Calandiva propagation is by stem cuttings or root division. The easiest way to propagate a calandiva is by cutting off a 4” (10 cm) piece of a healthy stem just below the node. Remove the leaves from the lower 2” (5 cm) and allow it to dry for five days to callous. Plant in a pot with light, moist well-draining soil.

It’s vital to care for propagated calandiva cuttings. You should put potted cutting in a bright place and cover it with a plastic bag to help increase humidity. Mist the soil regularly so that it’s moist. After three weeks, the cutting should be rooted, and you can transfer the pot to a bright location and care for the calandiva as usual.

Propagating a calandiva by root division is best done when repotting the succulent in spring. After removing the plant from the pot, divide the roots into two or three sections, ensuring there are one or two healthy stems and a few leaves on it. Repot the new calandiva plants in individual containers that contain light, moist potting soil.

Pests Affecting Calandiva Growth

Calandiva kalanchoe cultivars are hardy flowering succulents, and houseplant pests rarely bother them. If you do notice signs of pests, use a neem oil solution to get rid of the bugs. Alternatively, you could wipe the affected leaves with insecticidal soap to remove the little critters.

Some types of pests that can affect calandiva plants are any of the following:

  • Spider mitesLook for spider mites by checking for webbing under the shiny green foliage or between stems and the plant’s stalk.
  • Aphids—To spot aphids, look for tiny pear-shaped insects crawling on the calandiva stems or under the leaves.
  • MealybugsSigns of mealybugs include a fuzzy white growth on foliage resembling cotton wool or small white creatures crawling under leaves.

Diseases Affecting Calandiva Growth

Kalanchoe Blossfeldiana ‘Calandiva’ with pink flowers

Over-watering and high humidity can cause calandiva kalanchoe houseplant to be susceptible to diseases

The most common disease to cause calandiva plants to die are root rot. To prevent root decay, always allow plant soil to dry between watering. Each time before watering your calandiva, check for signs of moisture. If in doubt, wait a few days before checking again to see if the plant needs water.

Powdery mildew is another fungal disease that can affect your calandiva plant’s appearance. If you notice dry white powdery patches on the silky leaves, try to increase air circulation around your plant.

If your calandiva looks like it’s dying due to over-watering, you may need to replace the potting medium with a fresh, sterile one.

Are Calandiva Plants Poisonous?

Calandiva kalanchoe plants are toxic to cats, dogs, and other animals. The American Society for the Prevention of Cruelty to Animals reports that ingesting kalanchoe leaves can cause severe digestive upset in pets.

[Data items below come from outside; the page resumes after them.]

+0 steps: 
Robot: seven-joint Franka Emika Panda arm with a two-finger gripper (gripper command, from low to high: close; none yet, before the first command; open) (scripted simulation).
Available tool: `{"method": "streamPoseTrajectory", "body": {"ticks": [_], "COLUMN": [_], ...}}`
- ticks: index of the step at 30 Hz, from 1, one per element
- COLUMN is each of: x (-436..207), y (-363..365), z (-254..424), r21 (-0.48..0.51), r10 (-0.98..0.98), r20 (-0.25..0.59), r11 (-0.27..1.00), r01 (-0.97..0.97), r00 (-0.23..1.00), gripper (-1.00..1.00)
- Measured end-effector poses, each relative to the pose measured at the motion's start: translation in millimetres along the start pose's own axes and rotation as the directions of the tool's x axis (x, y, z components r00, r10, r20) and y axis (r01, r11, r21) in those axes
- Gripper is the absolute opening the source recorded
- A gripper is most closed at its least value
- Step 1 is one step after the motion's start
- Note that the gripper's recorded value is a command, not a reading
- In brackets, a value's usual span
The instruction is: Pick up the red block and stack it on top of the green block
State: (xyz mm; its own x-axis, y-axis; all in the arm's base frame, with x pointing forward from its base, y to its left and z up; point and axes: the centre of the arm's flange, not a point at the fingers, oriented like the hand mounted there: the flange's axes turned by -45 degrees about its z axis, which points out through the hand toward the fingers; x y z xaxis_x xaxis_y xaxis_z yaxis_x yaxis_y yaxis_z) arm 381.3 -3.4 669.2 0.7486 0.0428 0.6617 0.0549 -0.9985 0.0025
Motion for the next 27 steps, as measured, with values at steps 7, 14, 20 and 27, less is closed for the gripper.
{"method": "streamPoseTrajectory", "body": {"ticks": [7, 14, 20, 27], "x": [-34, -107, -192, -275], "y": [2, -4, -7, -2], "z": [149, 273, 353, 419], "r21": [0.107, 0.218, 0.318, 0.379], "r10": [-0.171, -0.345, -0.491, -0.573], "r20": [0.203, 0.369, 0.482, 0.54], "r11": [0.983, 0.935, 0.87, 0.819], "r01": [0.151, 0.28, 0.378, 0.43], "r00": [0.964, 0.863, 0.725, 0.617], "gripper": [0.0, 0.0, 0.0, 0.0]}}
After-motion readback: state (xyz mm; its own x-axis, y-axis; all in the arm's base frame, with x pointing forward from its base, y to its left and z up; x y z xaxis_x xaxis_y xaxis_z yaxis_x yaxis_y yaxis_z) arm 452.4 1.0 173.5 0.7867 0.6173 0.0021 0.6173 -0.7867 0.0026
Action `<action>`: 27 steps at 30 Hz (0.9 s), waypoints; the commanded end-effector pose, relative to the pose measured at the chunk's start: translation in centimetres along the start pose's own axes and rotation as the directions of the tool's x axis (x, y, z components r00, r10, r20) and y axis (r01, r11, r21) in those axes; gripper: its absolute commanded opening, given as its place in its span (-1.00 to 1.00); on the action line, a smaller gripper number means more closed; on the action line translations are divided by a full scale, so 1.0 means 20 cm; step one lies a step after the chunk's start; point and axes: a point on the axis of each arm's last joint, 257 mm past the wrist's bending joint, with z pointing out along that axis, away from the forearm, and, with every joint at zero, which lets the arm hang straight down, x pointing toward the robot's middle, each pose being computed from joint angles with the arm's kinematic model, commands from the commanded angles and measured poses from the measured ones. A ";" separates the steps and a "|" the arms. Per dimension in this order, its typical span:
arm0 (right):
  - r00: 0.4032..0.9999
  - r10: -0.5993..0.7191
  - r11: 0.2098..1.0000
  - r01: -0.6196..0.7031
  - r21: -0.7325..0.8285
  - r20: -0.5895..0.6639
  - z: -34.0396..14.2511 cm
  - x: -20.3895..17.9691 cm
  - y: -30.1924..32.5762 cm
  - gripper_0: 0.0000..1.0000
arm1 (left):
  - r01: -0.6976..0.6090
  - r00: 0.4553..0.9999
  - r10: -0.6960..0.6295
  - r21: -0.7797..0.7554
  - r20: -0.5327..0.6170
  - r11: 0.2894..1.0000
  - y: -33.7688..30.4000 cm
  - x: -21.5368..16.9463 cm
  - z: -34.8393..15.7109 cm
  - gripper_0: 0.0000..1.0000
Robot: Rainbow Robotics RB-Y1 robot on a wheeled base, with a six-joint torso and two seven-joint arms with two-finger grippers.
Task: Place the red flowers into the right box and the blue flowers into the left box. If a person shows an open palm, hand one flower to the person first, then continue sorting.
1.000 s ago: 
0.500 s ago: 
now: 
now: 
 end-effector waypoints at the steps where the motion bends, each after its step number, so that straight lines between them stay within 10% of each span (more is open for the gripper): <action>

FAQs about Growing Kalanchoe Plants

Calandiva with pink-purple flowers

Calandiva are relatively low maintenance plants and easy to care for houseplants

Although the calandiva is a low maintenance flowering succulent houseplant, some issues can affect its growth.

How long do kalanchoe calandiva plants live?

Calandiva kalanchoe plants will thrive for many years if you care for them properly. Getting the lighting conditions right ensures that the plant’s blooms last for six weeks or longer. Also, giving the plant time to rest in dark conditions helps the calandiva to bloom throughout the year.

Why are there brown spots on calandiva kalanchoe leaves?

A buildup of mineral salts is often to blame for brown patches appearing on kalanchoe leaves. To help revive your plant, flush the soil with running water for a couple of minutes. Cut off leaves with brown spots and don’t fertilize the plant for at least a few months.

Why are calandiva plant leaves withered and discolored?

Limp or withered calandiva foliage is usually due to a lack of sunlight or watering issues. Make sure the calandiva plant gets at least six hours of light daily. Only water the plant when the soil has partially dried and give the roots a thorough, deep watering.